§ PROVIDED DATA
++++++++

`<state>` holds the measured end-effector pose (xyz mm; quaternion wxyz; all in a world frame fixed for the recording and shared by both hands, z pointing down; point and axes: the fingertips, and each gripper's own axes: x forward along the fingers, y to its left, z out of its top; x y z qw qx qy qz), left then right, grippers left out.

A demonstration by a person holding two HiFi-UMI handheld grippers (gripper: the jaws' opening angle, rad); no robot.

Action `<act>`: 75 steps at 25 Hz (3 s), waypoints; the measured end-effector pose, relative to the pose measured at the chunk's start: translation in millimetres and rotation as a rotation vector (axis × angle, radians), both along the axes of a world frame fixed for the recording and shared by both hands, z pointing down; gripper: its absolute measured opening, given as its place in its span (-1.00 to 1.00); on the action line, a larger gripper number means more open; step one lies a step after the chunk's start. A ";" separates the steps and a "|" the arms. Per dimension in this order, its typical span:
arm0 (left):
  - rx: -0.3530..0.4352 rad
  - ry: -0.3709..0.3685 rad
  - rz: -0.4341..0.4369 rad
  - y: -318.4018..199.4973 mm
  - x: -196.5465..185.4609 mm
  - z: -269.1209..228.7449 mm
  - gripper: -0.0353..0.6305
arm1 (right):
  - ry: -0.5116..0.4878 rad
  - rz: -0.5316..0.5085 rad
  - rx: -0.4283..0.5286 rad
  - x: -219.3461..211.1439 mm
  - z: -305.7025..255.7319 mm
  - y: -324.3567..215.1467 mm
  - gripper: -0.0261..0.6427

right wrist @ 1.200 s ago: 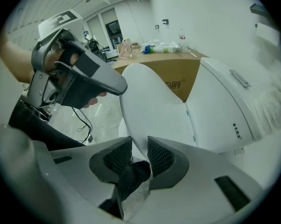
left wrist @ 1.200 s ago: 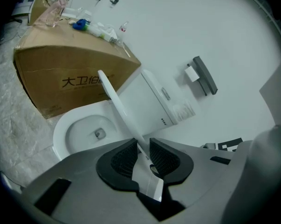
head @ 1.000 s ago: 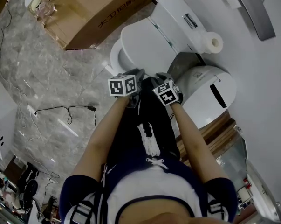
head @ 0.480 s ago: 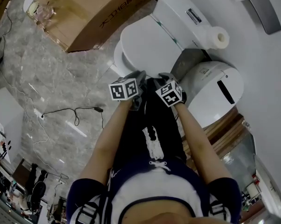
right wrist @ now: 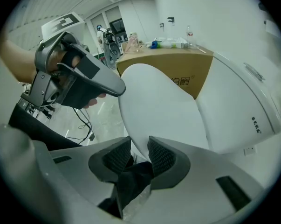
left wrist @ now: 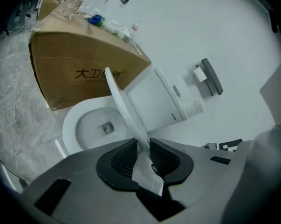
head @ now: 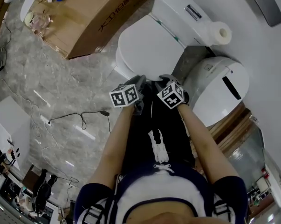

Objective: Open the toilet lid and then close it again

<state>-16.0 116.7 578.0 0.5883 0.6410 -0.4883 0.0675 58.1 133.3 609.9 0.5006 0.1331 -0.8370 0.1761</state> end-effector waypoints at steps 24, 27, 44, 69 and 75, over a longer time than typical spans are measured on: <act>-0.043 0.059 -0.087 32.9 -22.2 48.5 -0.65 | 0.032 -0.103 -0.052 -17.5 41.4 29.7 -0.62; -0.051 0.065 -0.087 36.5 -25.5 55.4 -0.65 | 0.042 -0.104 -0.047 -20.4 47.1 32.5 -0.62; -0.112 0.101 -0.126 56.0 -38.0 96.0 -0.67 | 0.059 -0.141 -0.090 -30.0 79.2 48.5 -0.62; -0.176 0.121 -0.188 73.0 -53.1 160.3 -0.67 | 0.088 -0.201 -0.117 -42.6 133.2 64.2 -0.63; -0.190 0.125 -0.192 76.7 -56.8 178.5 -0.66 | 0.110 -0.228 -0.119 -45.8 148.6 67.3 -0.64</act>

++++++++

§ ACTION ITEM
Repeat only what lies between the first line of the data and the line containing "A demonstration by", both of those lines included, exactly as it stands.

§ SOLUTION TO THE PROBLEM
`<state>` holds the measured end-effector pose (xyz mm; quaternion wxyz; all in a world frame fixed for the recording and shared by both hands, z pointing down; point and axes: the fingertips, and each gripper's own axes: x forward along the fingers, y to its left, z out of its top; x y z qw qx qy qz), left then right, grippers left out.

A demonstration by a person holding two HiFi-UMI handheld grippers (gripper: the jaws' opening angle, rad); no robot.

The answer is finished.